> [Problem] Everything from the first line of the records below through the line containing "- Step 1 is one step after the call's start" is to be retyped exactly; leave out the rest.

Source data: Begin

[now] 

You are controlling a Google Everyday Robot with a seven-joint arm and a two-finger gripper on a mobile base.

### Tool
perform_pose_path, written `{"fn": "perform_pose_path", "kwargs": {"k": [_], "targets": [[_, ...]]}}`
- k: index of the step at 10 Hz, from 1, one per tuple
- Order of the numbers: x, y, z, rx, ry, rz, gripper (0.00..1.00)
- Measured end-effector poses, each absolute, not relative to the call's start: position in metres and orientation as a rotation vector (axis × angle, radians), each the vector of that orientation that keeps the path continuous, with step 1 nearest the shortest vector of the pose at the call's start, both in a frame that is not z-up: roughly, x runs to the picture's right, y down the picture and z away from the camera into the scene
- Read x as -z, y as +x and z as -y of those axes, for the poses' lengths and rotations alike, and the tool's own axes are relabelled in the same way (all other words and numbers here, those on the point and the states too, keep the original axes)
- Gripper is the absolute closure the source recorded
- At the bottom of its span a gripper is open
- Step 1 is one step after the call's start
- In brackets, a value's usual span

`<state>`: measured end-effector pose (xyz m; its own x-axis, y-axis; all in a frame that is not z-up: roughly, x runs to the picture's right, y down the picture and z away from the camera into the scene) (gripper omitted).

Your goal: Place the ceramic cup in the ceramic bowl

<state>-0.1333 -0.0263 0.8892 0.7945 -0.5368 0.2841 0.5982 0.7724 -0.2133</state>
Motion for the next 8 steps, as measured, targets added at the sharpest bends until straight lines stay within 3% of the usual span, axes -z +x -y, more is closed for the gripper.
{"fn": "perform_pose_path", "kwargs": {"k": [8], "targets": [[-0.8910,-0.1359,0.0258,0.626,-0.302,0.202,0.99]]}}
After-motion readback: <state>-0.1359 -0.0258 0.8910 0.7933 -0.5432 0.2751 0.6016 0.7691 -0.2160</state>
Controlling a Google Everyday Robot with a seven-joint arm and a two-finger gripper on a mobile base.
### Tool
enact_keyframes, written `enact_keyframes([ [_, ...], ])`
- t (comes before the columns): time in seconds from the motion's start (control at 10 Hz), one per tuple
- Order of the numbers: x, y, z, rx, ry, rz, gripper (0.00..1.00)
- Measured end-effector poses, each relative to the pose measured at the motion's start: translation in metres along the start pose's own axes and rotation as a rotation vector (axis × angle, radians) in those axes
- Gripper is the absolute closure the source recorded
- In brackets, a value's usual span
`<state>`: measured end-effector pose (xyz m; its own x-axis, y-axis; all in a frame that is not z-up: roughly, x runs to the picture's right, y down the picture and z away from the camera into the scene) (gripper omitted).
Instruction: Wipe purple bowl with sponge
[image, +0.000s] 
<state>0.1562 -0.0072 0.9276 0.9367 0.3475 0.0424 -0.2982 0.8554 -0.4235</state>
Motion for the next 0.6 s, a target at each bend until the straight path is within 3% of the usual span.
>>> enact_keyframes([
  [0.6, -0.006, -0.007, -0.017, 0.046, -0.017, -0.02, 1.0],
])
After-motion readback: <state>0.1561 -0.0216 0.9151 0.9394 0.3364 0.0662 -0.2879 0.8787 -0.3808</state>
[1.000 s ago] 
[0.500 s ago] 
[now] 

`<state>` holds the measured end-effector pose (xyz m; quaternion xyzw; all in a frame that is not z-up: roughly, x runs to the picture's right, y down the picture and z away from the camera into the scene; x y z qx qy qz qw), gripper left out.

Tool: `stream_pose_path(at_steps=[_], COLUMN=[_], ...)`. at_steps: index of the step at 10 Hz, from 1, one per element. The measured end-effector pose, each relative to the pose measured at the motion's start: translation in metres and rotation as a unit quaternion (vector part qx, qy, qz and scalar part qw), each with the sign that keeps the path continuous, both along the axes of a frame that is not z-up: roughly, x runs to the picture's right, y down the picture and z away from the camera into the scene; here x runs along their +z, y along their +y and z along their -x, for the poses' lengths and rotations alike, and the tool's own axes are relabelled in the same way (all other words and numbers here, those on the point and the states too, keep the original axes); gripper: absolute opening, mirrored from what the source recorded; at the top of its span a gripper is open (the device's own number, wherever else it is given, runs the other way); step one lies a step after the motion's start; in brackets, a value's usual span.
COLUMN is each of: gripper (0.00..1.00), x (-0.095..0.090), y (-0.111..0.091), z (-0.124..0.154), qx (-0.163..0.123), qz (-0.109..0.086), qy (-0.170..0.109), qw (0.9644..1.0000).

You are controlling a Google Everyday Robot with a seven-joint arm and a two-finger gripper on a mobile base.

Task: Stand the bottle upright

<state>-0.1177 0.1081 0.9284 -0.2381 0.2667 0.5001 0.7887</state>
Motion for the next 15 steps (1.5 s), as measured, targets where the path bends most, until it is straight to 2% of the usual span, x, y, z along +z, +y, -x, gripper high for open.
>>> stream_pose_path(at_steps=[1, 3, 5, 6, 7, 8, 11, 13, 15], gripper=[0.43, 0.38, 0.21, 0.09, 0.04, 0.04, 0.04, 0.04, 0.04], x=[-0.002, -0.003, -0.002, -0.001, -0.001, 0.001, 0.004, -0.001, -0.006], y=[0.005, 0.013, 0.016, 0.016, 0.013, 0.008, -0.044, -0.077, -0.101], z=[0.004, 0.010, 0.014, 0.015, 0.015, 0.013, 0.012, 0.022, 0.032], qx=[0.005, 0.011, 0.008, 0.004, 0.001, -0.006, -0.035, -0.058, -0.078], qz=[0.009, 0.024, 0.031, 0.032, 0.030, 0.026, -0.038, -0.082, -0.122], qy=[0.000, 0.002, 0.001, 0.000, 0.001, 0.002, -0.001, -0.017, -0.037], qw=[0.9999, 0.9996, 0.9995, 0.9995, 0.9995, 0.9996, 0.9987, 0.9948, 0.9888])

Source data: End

> [Your response]
[now] 

You are controlling a Google Everyday Robot with a seven-joint arm and a two-finger gripper on a mobile base.

### Tool
perform_pose_path, written `{"fn": "perform_pose_path", "kwargs": {"k": [_], "targets": [[_, ...]]}}`
- k: index of the step at 10 Hz, from 1, one per tuple
- Order of the numbers: x, y, z, rx, ry, rz, gripper (0.00..1.00)
- Measured end-effector poses, each absolute, not relative to the call's start: position in metres and orientation as a rotation vector (axis × angle, radians), each the vector of that orientation that keeps the path continuous, with step 1 nearest the shortest vector of the pose at the call's start, both in a frame that is not z-up: roughly, x runs to the picture's right, y down the picture and z away from the camera into the scene
- Read x as -z, y as +x and z as -y of those axes, for the poses' lengths and rotations alike, and the tool's own axes are relabelled in the same way (all other words and numbers here, those on the point and the states too, keep the original axes)
- Gripper is the absolute closure the source recorded
- At the bottom of its span a gripper is open
- Step 1 is one step after the call's start

What the exercise asked for has been given in full.